- [PROBLEM TO SOLVE]: Your answer must be every line of the data that holds the string "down".

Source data
- - - - - - -

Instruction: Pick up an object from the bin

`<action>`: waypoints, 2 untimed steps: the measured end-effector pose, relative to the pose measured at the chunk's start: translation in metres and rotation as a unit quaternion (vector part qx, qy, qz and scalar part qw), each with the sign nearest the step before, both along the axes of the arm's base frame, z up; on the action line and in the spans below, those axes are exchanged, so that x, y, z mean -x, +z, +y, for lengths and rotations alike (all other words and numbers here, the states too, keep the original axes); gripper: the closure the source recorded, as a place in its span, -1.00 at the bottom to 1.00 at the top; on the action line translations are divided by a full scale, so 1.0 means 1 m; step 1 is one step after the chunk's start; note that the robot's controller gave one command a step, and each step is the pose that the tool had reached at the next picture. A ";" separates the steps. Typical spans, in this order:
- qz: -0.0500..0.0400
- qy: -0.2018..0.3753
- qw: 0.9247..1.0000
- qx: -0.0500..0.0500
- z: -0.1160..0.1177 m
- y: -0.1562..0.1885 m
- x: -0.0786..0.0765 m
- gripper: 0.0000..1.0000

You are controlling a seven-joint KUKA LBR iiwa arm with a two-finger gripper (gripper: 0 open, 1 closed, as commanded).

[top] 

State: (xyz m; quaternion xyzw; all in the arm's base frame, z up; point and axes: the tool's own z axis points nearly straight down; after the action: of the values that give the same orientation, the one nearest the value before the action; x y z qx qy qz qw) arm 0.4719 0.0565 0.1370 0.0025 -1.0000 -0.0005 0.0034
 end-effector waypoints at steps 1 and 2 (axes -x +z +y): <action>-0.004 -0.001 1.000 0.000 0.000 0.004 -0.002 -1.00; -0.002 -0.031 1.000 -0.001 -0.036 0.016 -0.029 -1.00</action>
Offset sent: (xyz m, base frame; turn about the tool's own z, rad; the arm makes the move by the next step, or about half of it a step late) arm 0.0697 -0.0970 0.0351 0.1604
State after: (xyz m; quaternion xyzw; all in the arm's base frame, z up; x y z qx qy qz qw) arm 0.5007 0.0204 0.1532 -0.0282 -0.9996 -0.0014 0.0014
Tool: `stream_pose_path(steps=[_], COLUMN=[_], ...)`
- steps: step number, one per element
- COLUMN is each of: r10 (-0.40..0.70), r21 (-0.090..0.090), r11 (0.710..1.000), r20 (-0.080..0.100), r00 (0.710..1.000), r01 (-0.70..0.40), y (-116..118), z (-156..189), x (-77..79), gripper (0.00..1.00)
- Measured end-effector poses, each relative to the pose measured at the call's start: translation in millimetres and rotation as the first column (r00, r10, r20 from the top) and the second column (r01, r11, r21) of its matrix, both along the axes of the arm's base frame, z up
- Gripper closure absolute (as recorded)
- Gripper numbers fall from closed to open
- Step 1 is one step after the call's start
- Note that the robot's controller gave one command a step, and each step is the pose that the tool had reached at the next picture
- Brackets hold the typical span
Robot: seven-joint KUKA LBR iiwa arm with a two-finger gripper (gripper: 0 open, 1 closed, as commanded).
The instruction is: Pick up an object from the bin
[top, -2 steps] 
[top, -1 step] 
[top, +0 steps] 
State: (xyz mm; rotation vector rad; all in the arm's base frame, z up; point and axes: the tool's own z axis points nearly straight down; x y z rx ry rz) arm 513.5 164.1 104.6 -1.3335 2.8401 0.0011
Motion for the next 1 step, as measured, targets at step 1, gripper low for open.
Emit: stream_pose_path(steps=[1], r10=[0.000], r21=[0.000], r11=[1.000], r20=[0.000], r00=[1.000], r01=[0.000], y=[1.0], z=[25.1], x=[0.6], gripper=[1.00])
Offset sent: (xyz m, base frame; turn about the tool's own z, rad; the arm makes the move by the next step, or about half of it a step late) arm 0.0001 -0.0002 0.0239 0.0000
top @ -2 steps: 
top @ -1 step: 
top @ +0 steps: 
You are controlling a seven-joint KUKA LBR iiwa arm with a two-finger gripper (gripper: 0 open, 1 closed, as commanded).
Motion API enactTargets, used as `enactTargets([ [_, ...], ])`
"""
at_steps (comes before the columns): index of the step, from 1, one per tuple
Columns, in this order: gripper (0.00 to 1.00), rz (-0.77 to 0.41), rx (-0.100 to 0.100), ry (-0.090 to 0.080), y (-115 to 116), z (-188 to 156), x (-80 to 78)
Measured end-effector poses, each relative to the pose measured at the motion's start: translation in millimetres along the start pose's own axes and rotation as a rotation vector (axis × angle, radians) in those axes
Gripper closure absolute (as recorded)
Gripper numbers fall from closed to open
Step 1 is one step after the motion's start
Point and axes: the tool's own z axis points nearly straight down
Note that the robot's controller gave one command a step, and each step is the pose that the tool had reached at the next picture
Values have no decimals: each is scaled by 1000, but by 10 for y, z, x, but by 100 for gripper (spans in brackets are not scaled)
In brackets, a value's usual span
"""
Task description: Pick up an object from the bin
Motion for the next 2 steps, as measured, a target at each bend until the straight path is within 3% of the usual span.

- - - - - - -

- [RESULT OF THIS TASK]:
State: (xyz m; quaternion xyzw; all in the arm's base frame, z up; point and axes: the tool's own z axis points nearly straight down; after the action: of the values that give the same orientation, the one nearest the value before the action; x y z qx qy qz qw) arm 0.4719 0.0565 0.1370 0.0025 -1.0000 -0.0005 0.0034
State: (xyz mm; rotation vector rad; all in the arm's base frame, z up; point and axes: the tool's own z axis points nearly straight down; x y z rx ry rz) arm 513.5 164.1 104.6 -1.3335 2.8401 0.0011
Point and axes: the tool's own z axis points nearly straight down

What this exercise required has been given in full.